■ About this exercise ■
Reproduce exactly the lines beginning with the line that contains "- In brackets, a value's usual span" and ending at the final line of the material below.

───── Source data

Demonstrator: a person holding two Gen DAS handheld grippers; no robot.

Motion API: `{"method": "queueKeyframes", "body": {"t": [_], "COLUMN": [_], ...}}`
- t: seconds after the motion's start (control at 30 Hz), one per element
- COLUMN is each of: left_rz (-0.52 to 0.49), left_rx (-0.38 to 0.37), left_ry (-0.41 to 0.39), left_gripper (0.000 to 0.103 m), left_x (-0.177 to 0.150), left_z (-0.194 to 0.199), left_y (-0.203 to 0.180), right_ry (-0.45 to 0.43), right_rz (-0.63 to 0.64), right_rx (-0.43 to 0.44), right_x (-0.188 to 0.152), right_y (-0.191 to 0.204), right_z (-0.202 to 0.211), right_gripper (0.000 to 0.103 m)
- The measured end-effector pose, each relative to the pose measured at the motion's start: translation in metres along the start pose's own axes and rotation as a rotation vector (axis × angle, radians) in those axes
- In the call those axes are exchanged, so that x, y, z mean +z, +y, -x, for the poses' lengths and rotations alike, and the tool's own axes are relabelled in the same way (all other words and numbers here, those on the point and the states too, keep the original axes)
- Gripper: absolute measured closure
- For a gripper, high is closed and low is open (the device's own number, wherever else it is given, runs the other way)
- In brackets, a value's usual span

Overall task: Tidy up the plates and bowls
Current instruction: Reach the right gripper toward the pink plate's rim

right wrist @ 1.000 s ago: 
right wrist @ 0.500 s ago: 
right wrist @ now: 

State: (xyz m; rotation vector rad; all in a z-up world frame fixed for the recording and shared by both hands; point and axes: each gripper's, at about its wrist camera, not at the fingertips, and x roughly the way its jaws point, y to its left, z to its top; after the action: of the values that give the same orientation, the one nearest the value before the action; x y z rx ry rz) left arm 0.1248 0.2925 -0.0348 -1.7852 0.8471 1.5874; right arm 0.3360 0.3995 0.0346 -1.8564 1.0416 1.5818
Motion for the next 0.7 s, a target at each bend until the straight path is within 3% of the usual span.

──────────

■ Task result ■
- In brackets, a value's usual span

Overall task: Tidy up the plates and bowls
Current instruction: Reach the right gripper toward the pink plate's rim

right wrist @ 1.000 s ago: 
right wrist @ 0.500 s ago: 
right wrist @ now: 

State: (xyz m; rotation vector rad; all in a z-up world frame fixed for the recording and shared by both hands; point and axes: each gripper's, at about its wrist camera, not at the fingertips, and x roughly the way its jaws point, y to its left, z to its top; after the action: of the values that give the same orientation, the one nearest the value before the action; x y z rx ry rz) left arm 0.1248 0.2925 -0.0348 -1.7852 0.8471 1.5874; right arm 0.3360 0.3995 0.0346 -1.8564 1.0416 1.5818
Motion for the next 0.7 s, a target at each bend until the straight path is within 3% of the usual span.

There is nothing more to this answer.